**Import all the required libraries**

In [1]:
import numpy as np 
import pandas as pd 

from sklearn.model_selection import train_test_split
from xgboost import XGBClassifier
import statistics

**The data consists of certain data points such as GrossMargin,WorkingCapitalRatio,EarningPerShare for all the companies. Using these data points, we calculate a variety ratios using mathematical formulae based on the data points. Finally, we have labels (with value 0 or 1) corresponding to these ratios depending on their actual value in comparison to an ideal value it should have.**

**Import the data, and create a column 'aggregate' which stores the mean of all the label columns**

In [2]:
data = pd.read_csv("company_data.csv")
data = data.set_index('cik_date')
data[['wce_label','eps_label','de_label','pe_label','roe_label','growth_rate_label','profitm_label','grossm_label','ro40_label','churnrate_label','EVbyEbidta_label','marketCap_label','magicNum_label']] = data[['wce_label','eps_label','de_label','pe_label','roe_label','growth_rate_label','profitm_label','grossm_label','ro40_label','churnrate_label','EVbyEbidta_label','marketCap_label','magicNum_label']].fillna(0)
data['aggregate'] = data[['wce_label','eps_label','de_label','pe_label','roe_label','growth_rate_label','profitm_label','grossm_label','ro40_label','churnrate_label','EVbyEbidta_label','marketCap_label','magicNum_label']].mean(axis = 1, skipna = True)

**We assign average value of the column to all the missing data points**

In [3]:
avg_values = data.mean(axis = 0, skipna = True).fillna(0).to_dict()
for key in data.keys():
  data[key] = data[key].fillna(avg_values[key])

***For training our model, the input features are the data points and calculated ratios, while the output feature is the 'aggregate' column which is the sum of all the label columns***

In [4]:
X = data[['GrossProfit','GrossMargin','WorkingCapitalRatio','EarningPerShare','DebtToEquityRatio','PEratio','ReturnOfEquity','EBIDTAratio','EvRatio','EVbyEbidta','ChurnRate','GrowthRate','ProfitMargin','RuleOf40','MarketCap','MagicNumber']]
y = data['aggregate']

In [5]:
print(statistics.mean(list(y)))

0.29213483146067415


***Split the dataset into train and test***

In [6]:
X_train, X_test, y_train, y_test = train_test_split(X, y, test_size=0.3, random_state=0)

In [7]:
X_train.shape , X_test.shape , y_train.shape , y_test.shape

((124, 16), (54, 16), (124,), (54,))

**We perform regression on the 'aggregate' value**

In [8]:
from xgboost import XGBRegressor

xgb_regressor = XGBRegressor(n_estimators=1000, max_depth=7, eta=0.1, subsample=0.7, colsample_bytree=0.8)

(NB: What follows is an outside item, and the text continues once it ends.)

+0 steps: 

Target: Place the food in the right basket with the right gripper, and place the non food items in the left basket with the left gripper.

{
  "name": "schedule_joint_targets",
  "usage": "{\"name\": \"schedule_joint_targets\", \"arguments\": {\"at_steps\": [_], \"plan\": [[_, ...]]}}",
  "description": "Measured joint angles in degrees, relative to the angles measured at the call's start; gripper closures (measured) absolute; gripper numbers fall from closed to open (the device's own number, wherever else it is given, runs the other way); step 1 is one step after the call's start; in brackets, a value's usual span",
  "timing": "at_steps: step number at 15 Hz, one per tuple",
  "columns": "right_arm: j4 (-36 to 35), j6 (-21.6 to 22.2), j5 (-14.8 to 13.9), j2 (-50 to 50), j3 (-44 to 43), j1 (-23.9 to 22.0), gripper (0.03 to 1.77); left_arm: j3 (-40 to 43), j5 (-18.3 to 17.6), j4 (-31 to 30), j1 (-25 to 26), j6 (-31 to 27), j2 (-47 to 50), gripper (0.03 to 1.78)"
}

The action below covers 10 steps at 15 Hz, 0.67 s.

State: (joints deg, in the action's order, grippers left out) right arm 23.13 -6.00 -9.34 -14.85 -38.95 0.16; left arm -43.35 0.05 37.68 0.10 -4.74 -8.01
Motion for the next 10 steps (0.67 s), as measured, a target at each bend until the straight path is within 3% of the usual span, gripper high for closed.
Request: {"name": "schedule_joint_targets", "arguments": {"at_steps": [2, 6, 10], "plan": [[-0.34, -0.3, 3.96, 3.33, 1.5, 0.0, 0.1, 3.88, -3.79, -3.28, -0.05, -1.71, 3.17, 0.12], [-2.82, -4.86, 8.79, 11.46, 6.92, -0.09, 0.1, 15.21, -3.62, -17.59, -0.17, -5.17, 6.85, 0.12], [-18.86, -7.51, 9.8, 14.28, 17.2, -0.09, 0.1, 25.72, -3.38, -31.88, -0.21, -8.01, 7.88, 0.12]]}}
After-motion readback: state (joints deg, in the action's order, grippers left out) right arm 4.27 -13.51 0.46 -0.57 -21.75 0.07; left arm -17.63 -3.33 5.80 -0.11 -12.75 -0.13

xgb_regressor.fit(X_train,y_train)
xgb_test_preds = xgb_regressor.predict(X_test)



In [9]:
from sklearn.metrics import mean_squared_error
error = mean_squared_error(list(y_test), xgb_test_preds)
print(error)

0.002971415952212202


In [10]:
final_preds = xgb_regressor.predict(X)
data['predicted_aggregate'] = final_preds
data.to_csv('predicted_company_scores.csv')

In [11]:
import pickle
with open('xgbmodel_regression.pkl', 'wb') as fid:
    pickle.dump(xgb_regressor,fid,2) 

**Based on the output of the regression model, we generate labels 0,1,2 using some threshold values**

In [19]:
def findLabel(x):
  if x>=0 and x<=0.1538:
    return 0
  elif x>0.15 and x<=0.3556:
    return 1
  else:
    return 2

In [20]:
test_labels = list()
pred_labels = list()

In [21]:
count = 0
for ind in range(len(list(y_test.to_dict().values()))):
  test_score = y_test[ind]
  pred_score = xgb_test_preds[ind]
  test_labels.append(findLabel(test_score))
  pred_labels.append(findLabel(pred_score))
  count+=1
print(count)

54


In [22]:
print(test_labels)

[0, 1, 2, 0, 2, 2, 0, 1, 2, 2, 2, 0, 1, 2, 2, 1, 0, 2, 0, 2, 2, 1, 0, 0, 0, 0, 2, 1, 1, 1, 0, 1, 2, 1, 1, 2, 1, 1, 1, 1, 1, 2, 1, 1, 2, 1, 1, 0, 2, 0, 1, 1, 2, 1]


In [23]:
print(pred_labels)

[0, 1, 2, 0, 1, 2, 0, 1, 1, 1, 2, 0, 1, 1, 2, 1, 0, 2, 0, 2, 2, 1, 0, 0, 0, 0, 2, 1, 1, 1, 0, 1, 2, 1, 1, 1, 1, 1, 1, 1, 1, 2, 1, 1, 2, 1, 1, 0, 2, 0, 0, 1, 2, 1]


In [24]:
print(len(test_labels),len(pred_labels))

54 54


**We calculate the final labels using the regression outputs and the threshold value**

In [25]:
from sklearn.metrics import accuracy_score , precision_score, recall_score, f1_score 

accuracy = accuracy_score(test_labels,pred_labels)
precision = precision_score(test_labels,pred_labels,average=None)
recall = recall_score(test_labels,pred_labels,average=None)
f1 = f1_score(test_labels,pred_labels,average=None)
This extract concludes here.